I live in Nigeria and was wondering if there are ways to find out if I malaria without going to the doctor or a hospital?
The current “gold-standard” for malaria diagnosis, at least of active infections, is through microscropy, where a trained technician looks at a droplet of your blood on a slide, and sees if any of your red blood cells are infected with the malaria parasite. Given the expertise required for this procedure, it is usually only available through a doctor or in a hospital setting. Moreover, this technique is not reliable for very low numbers of parasites, though most active malaria infections will be positively diagnosed.
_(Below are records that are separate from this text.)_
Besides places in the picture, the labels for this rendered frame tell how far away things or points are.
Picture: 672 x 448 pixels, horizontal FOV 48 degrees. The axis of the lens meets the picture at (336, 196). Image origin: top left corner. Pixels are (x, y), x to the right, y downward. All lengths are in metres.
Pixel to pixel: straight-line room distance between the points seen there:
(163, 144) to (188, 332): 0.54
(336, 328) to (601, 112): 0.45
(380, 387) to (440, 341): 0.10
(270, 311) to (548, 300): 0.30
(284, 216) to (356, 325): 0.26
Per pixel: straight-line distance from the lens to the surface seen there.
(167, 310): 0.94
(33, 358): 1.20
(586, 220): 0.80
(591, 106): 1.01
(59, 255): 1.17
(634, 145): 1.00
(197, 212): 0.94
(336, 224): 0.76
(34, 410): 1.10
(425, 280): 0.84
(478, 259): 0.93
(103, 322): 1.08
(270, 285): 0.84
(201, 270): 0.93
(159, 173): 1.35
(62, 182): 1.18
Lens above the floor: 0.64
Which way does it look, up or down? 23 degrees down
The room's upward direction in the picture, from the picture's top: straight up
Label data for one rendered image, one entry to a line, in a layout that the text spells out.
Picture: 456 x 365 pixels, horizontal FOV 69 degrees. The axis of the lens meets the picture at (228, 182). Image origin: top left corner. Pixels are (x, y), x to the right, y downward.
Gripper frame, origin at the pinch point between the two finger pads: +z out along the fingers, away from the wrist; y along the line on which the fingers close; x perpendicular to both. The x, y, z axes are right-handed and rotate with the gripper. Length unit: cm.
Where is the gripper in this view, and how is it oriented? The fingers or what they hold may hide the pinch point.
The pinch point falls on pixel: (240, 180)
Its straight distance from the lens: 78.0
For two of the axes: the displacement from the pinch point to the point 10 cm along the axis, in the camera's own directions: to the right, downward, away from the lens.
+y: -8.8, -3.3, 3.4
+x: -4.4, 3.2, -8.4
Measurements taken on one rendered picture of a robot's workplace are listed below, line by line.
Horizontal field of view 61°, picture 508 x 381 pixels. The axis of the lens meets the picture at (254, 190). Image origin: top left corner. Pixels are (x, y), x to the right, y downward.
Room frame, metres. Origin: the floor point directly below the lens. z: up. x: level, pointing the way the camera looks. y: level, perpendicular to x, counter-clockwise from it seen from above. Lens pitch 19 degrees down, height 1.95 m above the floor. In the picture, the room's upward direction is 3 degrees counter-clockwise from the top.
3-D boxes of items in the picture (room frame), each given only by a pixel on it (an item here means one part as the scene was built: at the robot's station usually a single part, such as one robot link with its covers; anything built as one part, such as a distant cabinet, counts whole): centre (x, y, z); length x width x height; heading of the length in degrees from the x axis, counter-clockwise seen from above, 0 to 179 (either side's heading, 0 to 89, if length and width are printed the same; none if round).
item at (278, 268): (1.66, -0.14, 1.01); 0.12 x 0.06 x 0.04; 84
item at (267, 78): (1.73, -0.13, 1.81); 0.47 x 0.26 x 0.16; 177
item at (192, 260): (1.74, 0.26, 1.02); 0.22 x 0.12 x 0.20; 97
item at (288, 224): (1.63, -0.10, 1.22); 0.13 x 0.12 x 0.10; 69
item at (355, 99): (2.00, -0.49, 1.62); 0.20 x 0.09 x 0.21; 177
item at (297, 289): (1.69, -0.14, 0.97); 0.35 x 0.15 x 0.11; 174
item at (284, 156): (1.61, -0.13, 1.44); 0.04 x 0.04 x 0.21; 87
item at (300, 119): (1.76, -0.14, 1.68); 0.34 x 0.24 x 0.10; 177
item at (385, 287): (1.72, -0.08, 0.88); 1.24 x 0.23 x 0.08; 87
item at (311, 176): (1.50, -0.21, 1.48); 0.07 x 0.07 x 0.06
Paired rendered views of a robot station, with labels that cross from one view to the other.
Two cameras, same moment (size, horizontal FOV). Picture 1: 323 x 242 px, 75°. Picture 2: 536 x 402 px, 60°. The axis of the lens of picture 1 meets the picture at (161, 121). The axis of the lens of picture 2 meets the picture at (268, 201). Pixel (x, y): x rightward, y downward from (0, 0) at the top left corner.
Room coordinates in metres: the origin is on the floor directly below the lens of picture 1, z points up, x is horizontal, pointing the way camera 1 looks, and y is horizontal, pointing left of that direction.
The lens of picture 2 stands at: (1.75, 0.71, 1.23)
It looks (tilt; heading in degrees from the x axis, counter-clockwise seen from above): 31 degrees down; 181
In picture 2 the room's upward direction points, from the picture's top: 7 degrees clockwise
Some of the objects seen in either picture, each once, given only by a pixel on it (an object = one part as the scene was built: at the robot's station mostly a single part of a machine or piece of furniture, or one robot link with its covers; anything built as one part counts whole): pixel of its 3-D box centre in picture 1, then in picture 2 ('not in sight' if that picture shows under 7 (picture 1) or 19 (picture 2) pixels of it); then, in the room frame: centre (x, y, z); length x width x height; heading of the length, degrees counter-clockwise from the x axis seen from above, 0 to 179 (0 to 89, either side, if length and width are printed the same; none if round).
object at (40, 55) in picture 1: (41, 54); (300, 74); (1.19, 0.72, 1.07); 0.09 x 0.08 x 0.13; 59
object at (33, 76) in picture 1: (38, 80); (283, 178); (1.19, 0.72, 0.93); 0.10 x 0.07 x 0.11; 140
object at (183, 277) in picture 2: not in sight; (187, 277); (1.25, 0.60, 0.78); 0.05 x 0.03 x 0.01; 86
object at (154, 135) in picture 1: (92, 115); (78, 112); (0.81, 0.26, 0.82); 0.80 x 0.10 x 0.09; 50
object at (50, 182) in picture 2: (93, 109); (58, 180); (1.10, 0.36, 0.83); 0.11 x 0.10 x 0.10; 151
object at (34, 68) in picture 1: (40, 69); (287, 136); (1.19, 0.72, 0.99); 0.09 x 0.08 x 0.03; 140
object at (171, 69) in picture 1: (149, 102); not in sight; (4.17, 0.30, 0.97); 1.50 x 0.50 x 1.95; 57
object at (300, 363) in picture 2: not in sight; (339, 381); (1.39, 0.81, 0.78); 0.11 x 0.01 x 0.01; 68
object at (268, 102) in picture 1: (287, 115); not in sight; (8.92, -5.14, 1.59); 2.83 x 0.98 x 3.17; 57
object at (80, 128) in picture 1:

However, in the last ten years, there has been a rise in the availability and effectiveness of so-called rapid diagnostic tests (RDTs) for malaria, which can be self-administered and so are able to be bought in a pharmacy and used at home. There are a wide variety of these tests, which work by using antibodies to detect the antigens produced by the malaria parasites. As such, the tests seem to be able to detect even low levels of parasitaemia, and in some cases can even tell you which kind of malaria you have. The tests usually come with all necessary materials, which include a lancet for pricking the fingertip for a drop of blood, although you should always check that everything is within the packaging (I have bought tests in Uganda which came without the buffer solution; this had to be purchased separately in this case). The WHO maintains a list of currently available RDTs (PDF).
Make sure the test you purchase is suitable for the type of malaria that is found in your region; many only test for P. falciparum, for example, which might not be appropriate for a region with high levels of P. vivax or other species.